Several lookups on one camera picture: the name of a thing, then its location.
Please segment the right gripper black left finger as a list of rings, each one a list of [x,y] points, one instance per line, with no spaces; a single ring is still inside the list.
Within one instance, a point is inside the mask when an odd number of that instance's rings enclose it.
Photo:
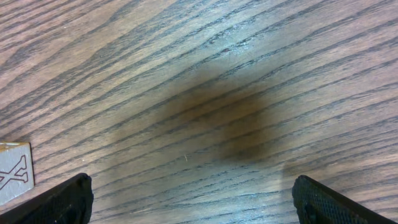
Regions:
[[[94,200],[91,183],[86,173],[77,174],[3,213],[1,224],[87,224]]]

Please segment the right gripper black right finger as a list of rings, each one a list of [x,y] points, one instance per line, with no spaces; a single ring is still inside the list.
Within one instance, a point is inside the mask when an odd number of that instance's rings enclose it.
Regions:
[[[292,196],[300,224],[397,224],[306,175],[296,178]]]

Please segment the wooden block blue side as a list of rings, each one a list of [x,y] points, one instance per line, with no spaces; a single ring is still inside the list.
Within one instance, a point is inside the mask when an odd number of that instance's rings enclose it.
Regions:
[[[34,188],[32,154],[28,142],[1,142],[1,205]]]

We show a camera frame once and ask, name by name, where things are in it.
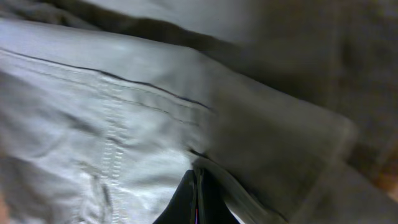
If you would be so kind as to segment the grey shorts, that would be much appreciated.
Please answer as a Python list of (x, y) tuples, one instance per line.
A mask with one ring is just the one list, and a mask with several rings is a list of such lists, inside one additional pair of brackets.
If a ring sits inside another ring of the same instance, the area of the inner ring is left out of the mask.
[(238, 222), (309, 223), (355, 134), (348, 119), (193, 49), (1, 20), (12, 223), (154, 223), (197, 169)]

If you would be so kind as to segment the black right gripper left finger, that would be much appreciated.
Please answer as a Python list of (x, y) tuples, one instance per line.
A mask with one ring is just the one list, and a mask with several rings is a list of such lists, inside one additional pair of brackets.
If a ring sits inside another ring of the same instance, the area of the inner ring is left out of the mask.
[(154, 224), (195, 224), (197, 182), (195, 172), (188, 170), (181, 179), (166, 209)]

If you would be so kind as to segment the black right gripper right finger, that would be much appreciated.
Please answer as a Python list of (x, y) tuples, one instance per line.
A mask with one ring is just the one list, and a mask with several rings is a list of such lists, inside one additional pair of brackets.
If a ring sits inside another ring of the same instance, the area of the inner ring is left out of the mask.
[(219, 183), (210, 172), (197, 169), (199, 224), (239, 224), (226, 206)]

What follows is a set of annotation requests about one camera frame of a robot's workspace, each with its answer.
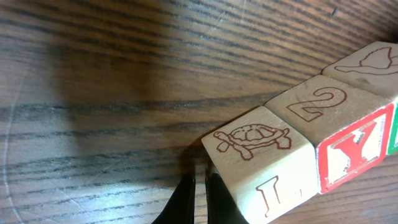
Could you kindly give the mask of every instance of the brown wood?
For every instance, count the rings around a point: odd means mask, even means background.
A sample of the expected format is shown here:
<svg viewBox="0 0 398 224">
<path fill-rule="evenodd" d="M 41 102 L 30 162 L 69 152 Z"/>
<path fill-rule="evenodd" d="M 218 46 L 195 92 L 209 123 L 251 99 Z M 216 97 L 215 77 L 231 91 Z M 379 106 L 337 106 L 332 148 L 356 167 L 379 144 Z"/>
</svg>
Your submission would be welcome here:
<svg viewBox="0 0 398 224">
<path fill-rule="evenodd" d="M 397 10 L 0 1 L 0 222 L 150 223 L 195 165 L 195 223 L 206 223 L 200 137 L 356 49 L 397 42 Z M 274 223 L 397 223 L 397 183 L 394 155 Z"/>
</svg>

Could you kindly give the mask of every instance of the cube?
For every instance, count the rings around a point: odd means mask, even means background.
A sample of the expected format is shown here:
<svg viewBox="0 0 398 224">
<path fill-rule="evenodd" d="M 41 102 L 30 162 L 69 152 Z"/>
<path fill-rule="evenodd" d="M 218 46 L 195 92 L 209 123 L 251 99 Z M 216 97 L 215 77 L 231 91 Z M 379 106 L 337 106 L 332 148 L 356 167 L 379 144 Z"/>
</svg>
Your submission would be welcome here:
<svg viewBox="0 0 398 224">
<path fill-rule="evenodd" d="M 317 75 L 265 106 L 316 147 L 321 194 L 386 156 L 394 109 L 387 98 Z"/>
<path fill-rule="evenodd" d="M 374 42 L 329 65 L 323 74 L 390 99 L 395 105 L 387 154 L 398 151 L 398 44 Z"/>
<path fill-rule="evenodd" d="M 269 223 L 318 191 L 314 147 L 263 106 L 202 143 L 249 223 Z"/>
</svg>

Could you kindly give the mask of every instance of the block side face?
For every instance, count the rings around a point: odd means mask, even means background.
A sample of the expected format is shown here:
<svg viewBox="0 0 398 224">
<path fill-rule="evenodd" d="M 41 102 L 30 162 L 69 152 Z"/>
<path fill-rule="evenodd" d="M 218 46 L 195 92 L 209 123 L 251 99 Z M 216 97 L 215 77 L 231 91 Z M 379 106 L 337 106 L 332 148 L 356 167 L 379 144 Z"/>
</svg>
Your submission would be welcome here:
<svg viewBox="0 0 398 224">
<path fill-rule="evenodd" d="M 317 146 L 389 102 L 368 91 L 317 75 L 271 99 L 265 106 Z"/>
<path fill-rule="evenodd" d="M 398 44 L 374 42 L 329 65 L 322 74 L 390 100 L 397 99 Z"/>
<path fill-rule="evenodd" d="M 398 116 L 397 116 L 397 113 L 398 113 L 398 103 L 395 103 L 387 155 L 391 155 L 398 151 Z"/>
<path fill-rule="evenodd" d="M 235 200 L 247 179 L 302 147 L 313 147 L 263 106 L 205 136 L 202 143 Z"/>
<path fill-rule="evenodd" d="M 321 194 L 362 174 L 385 158 L 393 109 L 393 104 L 389 104 L 319 145 Z"/>
<path fill-rule="evenodd" d="M 313 197 L 318 191 L 313 147 L 303 147 L 279 165 L 248 180 L 236 204 L 249 223 L 269 223 Z"/>
</svg>

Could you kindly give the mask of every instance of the brown line drawing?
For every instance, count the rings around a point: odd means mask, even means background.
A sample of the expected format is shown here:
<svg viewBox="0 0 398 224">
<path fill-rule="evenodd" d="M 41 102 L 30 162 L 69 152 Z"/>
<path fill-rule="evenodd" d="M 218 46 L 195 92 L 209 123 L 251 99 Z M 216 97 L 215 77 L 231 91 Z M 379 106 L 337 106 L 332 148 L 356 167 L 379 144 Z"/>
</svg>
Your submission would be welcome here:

——

§ **INSTRUCTIONS TO FOLLOW**:
A single number is the whole answer: the tally of lines above that contain "still".

§ **TASK ANSWER**:
3